Widerstand gegen Spitzel-Datenbank

Gegen die Pläne von US-Justizminister John Ashcroft, amerikanische Hausmeister und Briefträger, Stromableser und Installateure als Amateurspitzel zu gewinnen, baut sich eine breite Front der Ablehnung auf.

Das Spektrum reicht von Bürgerrechtsgruppen wie der American Civil Liberties Union, die online gegen das für Spätsommer geplante Gesetz mobilisiert, bis weit ins konservative Lager.

Der Vorsitzende des Ausschusses für "Homeland Security", Richard Armey aus Texas, der die republikanische Mehrheit anführt, sprach sich sowohl gegen das Spitzelsystem als auch gegen die geplante Einführung einer ID-Card aus. Am rechten Rand wettern religiöse Fundamentalisten wie die "Megäre" Phyllis Schlafly gegen das Gesetz.

"Hauptmerkmal totalitärer Regimes"

Für die Amerikaner sei ihre Wohnung ein "heiliger Ort", wo sie vor Beobachtung durch die Regierung geschützt sein wollten, sagt Rachel King von der ACLU. Liege ein Koran oder ein Brief mit arabischer Schrift herum, könne dies schon ausreichen, um als verdächtig gemeldet zu werden.

"Die Idee, dass Bürger andere Bürger bespitzeln und die Regierung Daten über jeden Beschuldigten sammelt, ist ein Hauptmerkmal totalitärer Regime", kommentierte auch die "New York Times" und zog eine Parallele zur Stasi, die Akten über rund ein Drittel der DDR-Bürger angelegt habe.

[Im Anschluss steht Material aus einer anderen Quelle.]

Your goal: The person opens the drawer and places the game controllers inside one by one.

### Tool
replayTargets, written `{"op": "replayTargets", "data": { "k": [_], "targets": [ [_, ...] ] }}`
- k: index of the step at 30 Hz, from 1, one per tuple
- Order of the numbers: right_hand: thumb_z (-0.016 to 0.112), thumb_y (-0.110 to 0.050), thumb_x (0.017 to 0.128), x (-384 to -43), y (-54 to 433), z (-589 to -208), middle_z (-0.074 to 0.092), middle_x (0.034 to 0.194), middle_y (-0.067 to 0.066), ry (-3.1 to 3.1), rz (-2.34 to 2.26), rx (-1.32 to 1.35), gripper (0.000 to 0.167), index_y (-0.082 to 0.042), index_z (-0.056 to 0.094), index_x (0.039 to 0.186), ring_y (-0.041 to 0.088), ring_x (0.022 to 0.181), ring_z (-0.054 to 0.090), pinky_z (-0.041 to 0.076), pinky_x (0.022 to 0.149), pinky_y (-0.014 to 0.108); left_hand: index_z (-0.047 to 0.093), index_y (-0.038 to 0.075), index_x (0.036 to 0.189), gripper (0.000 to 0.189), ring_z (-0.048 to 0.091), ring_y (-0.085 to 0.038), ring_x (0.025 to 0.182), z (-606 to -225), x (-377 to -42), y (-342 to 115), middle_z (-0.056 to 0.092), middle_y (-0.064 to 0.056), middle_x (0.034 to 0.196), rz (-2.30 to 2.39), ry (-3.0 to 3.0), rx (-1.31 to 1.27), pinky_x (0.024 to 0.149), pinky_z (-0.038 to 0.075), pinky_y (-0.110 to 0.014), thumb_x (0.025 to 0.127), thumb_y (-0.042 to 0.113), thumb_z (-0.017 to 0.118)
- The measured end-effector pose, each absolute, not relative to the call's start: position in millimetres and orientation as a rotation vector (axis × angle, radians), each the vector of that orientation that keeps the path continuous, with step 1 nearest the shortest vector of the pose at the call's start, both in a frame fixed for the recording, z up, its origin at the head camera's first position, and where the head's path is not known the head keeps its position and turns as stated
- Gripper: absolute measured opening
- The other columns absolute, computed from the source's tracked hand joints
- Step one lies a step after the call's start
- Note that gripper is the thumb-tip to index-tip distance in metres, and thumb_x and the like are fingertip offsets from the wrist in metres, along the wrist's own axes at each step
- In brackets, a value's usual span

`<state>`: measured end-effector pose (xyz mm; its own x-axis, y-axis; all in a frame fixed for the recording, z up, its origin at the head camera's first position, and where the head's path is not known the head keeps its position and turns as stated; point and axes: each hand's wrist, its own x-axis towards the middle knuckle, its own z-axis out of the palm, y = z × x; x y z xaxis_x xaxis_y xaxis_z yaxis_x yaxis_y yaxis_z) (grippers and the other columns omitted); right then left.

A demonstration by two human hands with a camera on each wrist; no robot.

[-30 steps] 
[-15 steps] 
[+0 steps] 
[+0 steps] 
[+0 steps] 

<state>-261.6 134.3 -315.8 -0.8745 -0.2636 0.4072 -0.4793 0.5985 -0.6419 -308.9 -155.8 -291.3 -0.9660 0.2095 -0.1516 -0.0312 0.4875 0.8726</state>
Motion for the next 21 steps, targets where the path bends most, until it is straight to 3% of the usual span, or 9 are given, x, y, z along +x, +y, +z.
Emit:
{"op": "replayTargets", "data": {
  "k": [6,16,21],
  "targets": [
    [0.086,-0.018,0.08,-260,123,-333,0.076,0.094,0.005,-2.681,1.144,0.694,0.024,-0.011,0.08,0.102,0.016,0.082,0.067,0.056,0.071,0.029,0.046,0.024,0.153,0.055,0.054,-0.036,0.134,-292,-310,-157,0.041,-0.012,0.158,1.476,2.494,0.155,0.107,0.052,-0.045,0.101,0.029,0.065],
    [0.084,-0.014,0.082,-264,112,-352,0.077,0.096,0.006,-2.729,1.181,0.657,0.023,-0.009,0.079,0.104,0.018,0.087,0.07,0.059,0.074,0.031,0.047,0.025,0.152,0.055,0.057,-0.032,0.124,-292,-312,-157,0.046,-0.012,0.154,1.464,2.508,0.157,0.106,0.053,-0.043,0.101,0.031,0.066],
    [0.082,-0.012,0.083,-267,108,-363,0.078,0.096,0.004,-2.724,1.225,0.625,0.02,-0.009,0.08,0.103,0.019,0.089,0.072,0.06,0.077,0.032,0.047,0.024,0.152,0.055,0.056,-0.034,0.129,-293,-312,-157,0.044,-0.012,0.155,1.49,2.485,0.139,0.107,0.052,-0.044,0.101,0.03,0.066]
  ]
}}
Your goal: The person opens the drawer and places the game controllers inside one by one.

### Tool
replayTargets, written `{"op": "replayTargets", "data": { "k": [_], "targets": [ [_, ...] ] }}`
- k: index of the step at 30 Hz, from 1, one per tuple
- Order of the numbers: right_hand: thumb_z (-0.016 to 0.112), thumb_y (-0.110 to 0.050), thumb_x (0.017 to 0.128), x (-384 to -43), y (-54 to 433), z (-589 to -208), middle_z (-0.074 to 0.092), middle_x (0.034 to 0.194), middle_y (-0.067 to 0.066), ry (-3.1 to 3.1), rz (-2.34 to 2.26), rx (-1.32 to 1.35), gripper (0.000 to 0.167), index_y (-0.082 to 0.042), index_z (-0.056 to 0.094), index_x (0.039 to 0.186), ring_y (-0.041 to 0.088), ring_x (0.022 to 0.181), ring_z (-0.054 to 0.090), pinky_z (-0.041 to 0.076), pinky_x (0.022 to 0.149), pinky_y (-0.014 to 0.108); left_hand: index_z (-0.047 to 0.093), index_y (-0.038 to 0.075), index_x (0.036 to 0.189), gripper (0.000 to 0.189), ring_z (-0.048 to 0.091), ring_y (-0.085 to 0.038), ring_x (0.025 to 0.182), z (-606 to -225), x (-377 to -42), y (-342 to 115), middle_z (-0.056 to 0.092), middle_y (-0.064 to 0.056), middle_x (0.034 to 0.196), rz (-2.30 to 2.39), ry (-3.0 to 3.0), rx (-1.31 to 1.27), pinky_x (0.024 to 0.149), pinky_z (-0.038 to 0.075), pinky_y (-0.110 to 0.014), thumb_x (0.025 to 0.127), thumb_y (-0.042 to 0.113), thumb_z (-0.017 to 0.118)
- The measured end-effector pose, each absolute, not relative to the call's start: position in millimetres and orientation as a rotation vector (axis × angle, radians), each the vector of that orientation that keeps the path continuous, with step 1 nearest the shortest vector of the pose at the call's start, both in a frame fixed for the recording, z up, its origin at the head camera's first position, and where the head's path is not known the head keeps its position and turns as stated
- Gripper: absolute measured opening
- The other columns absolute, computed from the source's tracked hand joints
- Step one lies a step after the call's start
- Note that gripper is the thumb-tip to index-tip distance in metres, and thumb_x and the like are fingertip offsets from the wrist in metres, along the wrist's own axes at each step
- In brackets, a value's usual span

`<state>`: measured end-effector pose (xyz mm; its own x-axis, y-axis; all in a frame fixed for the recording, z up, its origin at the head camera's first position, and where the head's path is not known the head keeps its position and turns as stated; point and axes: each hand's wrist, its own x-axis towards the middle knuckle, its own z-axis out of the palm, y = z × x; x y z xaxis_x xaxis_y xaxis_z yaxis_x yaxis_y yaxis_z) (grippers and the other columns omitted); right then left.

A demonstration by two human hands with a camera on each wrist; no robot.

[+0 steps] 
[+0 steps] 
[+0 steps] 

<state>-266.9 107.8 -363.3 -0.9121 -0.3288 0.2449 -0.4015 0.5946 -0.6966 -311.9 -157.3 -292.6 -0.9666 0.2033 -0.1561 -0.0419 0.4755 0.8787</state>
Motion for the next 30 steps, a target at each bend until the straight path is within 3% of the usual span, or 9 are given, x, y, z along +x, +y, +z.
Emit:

Für die Bürgerrechtler fügt sich die neue Initiative des Justizministers in eine Serie von Maßnahmen wie die erleichterte Überwachung von Telefonaten und E-Mails, Lauschangriff auf Gespräche zwischen Anwalt und Mandant, mit denen seit den Anschlägen vom 11. September elementare Verfassungsrechte ausgehöhlt würden.